WORK TO BE COMPLETED
Beginning with the first line, transcribe the entries below exactly through the line containing "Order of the", inclusive.

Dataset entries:

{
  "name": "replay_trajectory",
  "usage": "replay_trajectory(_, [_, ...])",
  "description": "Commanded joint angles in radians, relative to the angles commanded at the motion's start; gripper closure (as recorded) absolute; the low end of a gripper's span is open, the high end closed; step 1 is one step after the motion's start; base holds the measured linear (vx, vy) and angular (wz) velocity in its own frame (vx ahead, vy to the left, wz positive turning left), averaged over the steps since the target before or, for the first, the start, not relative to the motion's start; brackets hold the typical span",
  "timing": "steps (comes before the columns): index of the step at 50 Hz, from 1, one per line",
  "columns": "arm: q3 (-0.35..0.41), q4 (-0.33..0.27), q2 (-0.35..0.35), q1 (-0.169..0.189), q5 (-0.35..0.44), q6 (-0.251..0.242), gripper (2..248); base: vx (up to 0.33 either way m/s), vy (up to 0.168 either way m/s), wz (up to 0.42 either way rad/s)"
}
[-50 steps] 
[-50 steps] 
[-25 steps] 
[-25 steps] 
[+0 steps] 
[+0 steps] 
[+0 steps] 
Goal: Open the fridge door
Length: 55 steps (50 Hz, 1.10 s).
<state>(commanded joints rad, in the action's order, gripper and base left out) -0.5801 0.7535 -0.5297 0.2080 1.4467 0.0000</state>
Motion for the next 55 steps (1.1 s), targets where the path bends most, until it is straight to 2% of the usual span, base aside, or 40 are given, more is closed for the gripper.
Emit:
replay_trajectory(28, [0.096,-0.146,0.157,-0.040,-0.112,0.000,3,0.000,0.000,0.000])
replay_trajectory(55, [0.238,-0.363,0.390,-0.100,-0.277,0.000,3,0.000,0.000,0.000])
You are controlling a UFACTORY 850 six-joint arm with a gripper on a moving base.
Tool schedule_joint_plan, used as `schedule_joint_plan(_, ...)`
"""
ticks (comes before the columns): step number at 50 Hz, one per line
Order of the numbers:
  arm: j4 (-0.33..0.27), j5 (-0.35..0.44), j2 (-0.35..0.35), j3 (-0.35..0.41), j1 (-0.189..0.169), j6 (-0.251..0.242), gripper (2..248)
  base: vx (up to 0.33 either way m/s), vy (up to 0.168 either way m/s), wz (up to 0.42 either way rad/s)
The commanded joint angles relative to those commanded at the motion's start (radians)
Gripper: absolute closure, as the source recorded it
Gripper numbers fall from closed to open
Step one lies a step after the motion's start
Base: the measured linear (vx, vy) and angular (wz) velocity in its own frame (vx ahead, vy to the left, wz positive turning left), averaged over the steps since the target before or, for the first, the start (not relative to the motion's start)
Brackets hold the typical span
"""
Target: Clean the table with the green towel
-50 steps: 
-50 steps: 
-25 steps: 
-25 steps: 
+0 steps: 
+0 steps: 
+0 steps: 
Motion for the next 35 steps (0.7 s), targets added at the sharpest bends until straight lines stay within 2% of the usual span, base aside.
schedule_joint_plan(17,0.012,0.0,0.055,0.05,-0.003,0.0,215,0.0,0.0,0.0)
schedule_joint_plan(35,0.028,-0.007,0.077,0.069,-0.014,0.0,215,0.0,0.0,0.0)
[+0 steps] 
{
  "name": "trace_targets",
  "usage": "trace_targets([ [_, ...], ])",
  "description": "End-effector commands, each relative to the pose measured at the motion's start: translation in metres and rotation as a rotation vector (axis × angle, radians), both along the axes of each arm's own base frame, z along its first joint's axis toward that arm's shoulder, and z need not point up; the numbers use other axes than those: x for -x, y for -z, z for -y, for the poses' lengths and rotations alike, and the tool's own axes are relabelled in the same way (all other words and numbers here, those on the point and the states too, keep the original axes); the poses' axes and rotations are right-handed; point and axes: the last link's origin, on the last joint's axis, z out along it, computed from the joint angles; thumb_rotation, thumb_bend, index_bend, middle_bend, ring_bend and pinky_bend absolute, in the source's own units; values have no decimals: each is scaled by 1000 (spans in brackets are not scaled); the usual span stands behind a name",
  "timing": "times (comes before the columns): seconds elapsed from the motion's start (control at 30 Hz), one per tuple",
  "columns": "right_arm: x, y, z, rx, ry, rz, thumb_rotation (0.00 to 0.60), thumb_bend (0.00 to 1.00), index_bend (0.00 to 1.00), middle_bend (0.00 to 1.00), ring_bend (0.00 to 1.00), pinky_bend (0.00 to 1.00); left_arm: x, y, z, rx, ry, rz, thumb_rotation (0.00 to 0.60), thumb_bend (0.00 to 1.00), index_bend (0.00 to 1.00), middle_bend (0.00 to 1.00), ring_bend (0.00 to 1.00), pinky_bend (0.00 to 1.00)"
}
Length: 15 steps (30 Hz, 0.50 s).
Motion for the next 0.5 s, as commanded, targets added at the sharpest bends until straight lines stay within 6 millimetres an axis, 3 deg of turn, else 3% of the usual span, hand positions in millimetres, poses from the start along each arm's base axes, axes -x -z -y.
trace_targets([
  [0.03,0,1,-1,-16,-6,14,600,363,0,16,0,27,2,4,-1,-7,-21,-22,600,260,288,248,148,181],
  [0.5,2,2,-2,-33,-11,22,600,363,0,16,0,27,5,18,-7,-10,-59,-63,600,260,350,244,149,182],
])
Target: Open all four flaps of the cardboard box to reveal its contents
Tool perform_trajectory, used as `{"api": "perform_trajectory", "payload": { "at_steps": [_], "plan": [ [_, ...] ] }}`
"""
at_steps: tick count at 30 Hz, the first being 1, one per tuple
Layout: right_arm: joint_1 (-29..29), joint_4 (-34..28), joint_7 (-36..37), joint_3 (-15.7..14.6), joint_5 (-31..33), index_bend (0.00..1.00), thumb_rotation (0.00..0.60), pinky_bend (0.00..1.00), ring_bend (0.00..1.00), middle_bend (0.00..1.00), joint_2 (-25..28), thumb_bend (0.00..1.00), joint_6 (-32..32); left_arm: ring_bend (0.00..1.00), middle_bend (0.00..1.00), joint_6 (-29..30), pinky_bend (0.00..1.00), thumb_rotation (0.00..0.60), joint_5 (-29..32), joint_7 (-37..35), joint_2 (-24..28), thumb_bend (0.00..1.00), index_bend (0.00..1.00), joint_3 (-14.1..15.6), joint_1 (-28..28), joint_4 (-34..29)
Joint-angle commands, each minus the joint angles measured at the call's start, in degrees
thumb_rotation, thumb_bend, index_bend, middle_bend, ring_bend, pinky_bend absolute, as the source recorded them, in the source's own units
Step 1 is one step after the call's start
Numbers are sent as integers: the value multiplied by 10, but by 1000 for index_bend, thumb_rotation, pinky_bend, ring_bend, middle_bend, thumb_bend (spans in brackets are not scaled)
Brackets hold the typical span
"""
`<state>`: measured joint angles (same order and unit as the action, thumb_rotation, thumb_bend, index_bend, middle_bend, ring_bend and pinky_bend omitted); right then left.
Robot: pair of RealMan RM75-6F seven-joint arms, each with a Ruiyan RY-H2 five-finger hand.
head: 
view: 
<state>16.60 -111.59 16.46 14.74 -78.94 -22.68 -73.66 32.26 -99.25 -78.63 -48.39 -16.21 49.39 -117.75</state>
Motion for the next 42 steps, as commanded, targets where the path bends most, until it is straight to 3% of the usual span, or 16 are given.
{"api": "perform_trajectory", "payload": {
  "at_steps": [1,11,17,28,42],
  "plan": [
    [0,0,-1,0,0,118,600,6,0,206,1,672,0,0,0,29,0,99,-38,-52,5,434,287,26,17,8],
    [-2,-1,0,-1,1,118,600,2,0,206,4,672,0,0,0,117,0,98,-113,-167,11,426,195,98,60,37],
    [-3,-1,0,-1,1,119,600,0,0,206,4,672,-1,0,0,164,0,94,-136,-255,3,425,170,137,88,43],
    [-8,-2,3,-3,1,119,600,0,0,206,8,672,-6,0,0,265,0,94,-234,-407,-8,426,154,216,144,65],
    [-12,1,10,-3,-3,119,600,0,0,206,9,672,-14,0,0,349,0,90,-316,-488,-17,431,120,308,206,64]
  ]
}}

SOLUTION TO THE EXERCISE
{
  "name": "replay_trajectory",
  "usage": "replay_trajectory(_, [_, ...])",
  "description": "Commanded joint angles in radians, relative to the angles commanded at the motion's start; gripper closure (as recorded) absolute; the low end of a gripper's span is open, the high end closed; step 1 is one step after the motion's start; base holds the measured linear (vx, vy) and angular (wz) velocity in its own frame (vx ahead, vy to the left, wz positive turning left), averaged over the steps since the target before or, for the first, the start, not relative to the motion's start; brackets hold the typical span",
  "timing": "steps (comes before the columns): index of the step at 50 Hz, from 1, one per line",
  "columns": "arm: q3 (-0.35..0.41), q4 (-0.33..0.27), q2 (-0.35..0.35), q1 (-0.169..0.189), q5 (-0.35..0.44), q6 (-0.251..0.242), gripper (2..248); base: vx (up to 0.33 either way m/s), vy (up to 0.168 either way m/s), wz (up to 0.42 either way rad/s)"
}
[-50 steps] 
[-50 steps] 
[-25 steps] 
[-25 steps] 
[+0 steps] 
[+0 steps] 
[+0 steps] 
Goal: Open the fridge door
Length: 55 steps (50 Hz, 1.10 s).
<state>(commanded joints rad, in the action's order, gripper and base left out) -0.5801 0.7535 -0.5297 0.2080 1.4467 0.0000</state>
Motion for the next 55 steps (1.1 s), targets where the path bends most, until it is straight to 2% of the usual span, base aside, or 40 are given, more is closed for the gripper.
Emit:
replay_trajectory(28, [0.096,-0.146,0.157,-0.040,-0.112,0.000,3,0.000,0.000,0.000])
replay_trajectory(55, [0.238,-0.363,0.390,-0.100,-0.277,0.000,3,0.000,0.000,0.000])
You are controlling a UFACTORY 850 six-joint arm with a gripper on a moving base.
Tool schedule_joint_plan, used as `schedule_joint_plan(_, ...)`
"""
ticks (comes before the columns): step number at 50 Hz, one per line
Order of the numbers:

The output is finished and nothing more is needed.